New Tools for Old Targets: Anti-Corruption Enforcement by the United States Under the Biden Administration

Tuesday 3 August 2021

Jessica Ortiz
MoloLamken, New York
jortiz@mololamken.com

Lisa Bohl
MoloLamken, Chicago
lbohl@mololamken.com

Lauren Dayton
MoloLamken, New York
​​​​​​​ldayton@mololamken.com

Introduction

On the campaign trail, United States’ President Biden asserted that ‘combating corruption [is] a core national security interest’ and vowed to ‘lead efforts internationally to bring transparency to the global financial system’.[1] Now his administration has the opportunity to put that campaign promise into action and it has several new tools at its disposal.

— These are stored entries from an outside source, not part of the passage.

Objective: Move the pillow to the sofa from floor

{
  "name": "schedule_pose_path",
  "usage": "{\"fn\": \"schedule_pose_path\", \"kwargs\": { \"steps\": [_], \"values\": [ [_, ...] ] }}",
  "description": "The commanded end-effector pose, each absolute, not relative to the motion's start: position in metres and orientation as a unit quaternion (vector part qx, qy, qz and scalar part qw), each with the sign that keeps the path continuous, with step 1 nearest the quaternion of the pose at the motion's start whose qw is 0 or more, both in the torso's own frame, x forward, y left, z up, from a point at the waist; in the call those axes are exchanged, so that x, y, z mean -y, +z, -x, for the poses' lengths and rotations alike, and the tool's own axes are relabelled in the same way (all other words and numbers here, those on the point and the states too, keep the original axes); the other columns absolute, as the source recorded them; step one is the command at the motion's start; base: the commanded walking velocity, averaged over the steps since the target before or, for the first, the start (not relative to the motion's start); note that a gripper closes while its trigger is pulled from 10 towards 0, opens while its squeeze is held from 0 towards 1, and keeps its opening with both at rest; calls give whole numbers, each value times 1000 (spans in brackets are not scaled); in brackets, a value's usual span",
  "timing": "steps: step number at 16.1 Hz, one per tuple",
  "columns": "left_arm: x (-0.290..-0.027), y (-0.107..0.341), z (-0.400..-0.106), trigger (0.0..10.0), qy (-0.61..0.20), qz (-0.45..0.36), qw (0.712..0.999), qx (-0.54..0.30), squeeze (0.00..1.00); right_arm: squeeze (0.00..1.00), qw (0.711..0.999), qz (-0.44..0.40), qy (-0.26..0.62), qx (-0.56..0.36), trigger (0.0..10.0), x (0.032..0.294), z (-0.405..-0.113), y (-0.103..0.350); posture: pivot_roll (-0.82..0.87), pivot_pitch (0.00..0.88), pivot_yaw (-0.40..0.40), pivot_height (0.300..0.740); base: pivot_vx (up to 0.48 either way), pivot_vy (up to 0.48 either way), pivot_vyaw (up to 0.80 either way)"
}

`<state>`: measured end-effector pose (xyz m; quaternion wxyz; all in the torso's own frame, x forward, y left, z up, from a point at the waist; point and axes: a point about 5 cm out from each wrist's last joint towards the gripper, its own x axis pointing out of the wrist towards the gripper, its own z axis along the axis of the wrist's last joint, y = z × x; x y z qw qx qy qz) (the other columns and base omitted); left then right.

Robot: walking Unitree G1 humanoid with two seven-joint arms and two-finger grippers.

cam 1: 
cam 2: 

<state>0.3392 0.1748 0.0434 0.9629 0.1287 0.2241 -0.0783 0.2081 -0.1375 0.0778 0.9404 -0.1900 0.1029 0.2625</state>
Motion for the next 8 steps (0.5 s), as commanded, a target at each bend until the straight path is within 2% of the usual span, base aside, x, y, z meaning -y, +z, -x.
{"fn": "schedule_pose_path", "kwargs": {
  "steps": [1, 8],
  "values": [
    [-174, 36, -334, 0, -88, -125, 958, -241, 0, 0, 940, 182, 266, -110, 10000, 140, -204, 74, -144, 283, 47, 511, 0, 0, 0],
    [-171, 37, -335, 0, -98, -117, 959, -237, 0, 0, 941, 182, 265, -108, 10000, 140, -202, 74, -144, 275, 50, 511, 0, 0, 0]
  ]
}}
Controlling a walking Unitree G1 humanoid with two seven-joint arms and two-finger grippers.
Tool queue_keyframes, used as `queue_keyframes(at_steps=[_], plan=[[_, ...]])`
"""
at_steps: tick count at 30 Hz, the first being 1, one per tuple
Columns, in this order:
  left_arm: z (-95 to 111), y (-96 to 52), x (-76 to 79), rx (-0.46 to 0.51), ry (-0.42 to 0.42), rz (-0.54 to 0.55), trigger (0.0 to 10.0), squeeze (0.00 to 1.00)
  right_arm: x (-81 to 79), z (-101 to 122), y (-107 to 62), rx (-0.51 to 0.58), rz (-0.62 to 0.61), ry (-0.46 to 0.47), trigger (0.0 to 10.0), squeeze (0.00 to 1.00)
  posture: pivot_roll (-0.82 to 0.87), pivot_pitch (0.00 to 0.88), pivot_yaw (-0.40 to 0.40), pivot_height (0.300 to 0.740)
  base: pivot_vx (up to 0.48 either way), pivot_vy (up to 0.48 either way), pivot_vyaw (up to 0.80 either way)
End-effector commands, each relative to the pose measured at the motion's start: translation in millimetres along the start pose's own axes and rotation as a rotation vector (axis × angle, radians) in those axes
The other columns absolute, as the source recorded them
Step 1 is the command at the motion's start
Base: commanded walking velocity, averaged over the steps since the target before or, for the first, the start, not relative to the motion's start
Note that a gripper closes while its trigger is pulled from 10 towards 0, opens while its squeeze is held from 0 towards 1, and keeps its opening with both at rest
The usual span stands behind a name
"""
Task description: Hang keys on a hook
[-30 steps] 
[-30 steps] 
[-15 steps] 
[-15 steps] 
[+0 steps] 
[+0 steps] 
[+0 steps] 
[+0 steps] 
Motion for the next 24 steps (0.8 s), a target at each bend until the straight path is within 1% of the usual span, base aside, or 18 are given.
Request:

Legislation passed just before President Biden’s inauguration and the US Commodity Futures Trading Commission’s recent first enforcement action of a foreign-corruption scheme promises to shape the administration’s anti-corruption enforcement priorities.

The Kleptocracy Asset Recovery Rewards Act

The Kleptocracy Asset Recovery Rewards Act (KARRA), passed on 1 January 2021 as part of the 2021 National Defense Authorization Act,[2] creates a three-year pilot programme to reward whistleblowers for providing information about foreign-government corruption. Specifically, the programme permits the US Treasury Department to award up to US$5m to anyone who provides information leading to the restraint, seizure, forfeiture or repatriation of funds ‘linked to foreign government corruption and the proceeds of that corruption’ held at a financial institution in the United States (including the US branch of a foreign financial institution) or in the possession of a US person. The law defines ‘foreign government corruption’ to mean corruption under the United Nations Convention Against Corruption,[3] which covers bribery, embezzlement, money laundering, ‘concealment’ and obstruction of justice (although the Convention does not define those terms). The law invites the Treasury Department to establish procedures for exactly what types of actions can lead to rewards.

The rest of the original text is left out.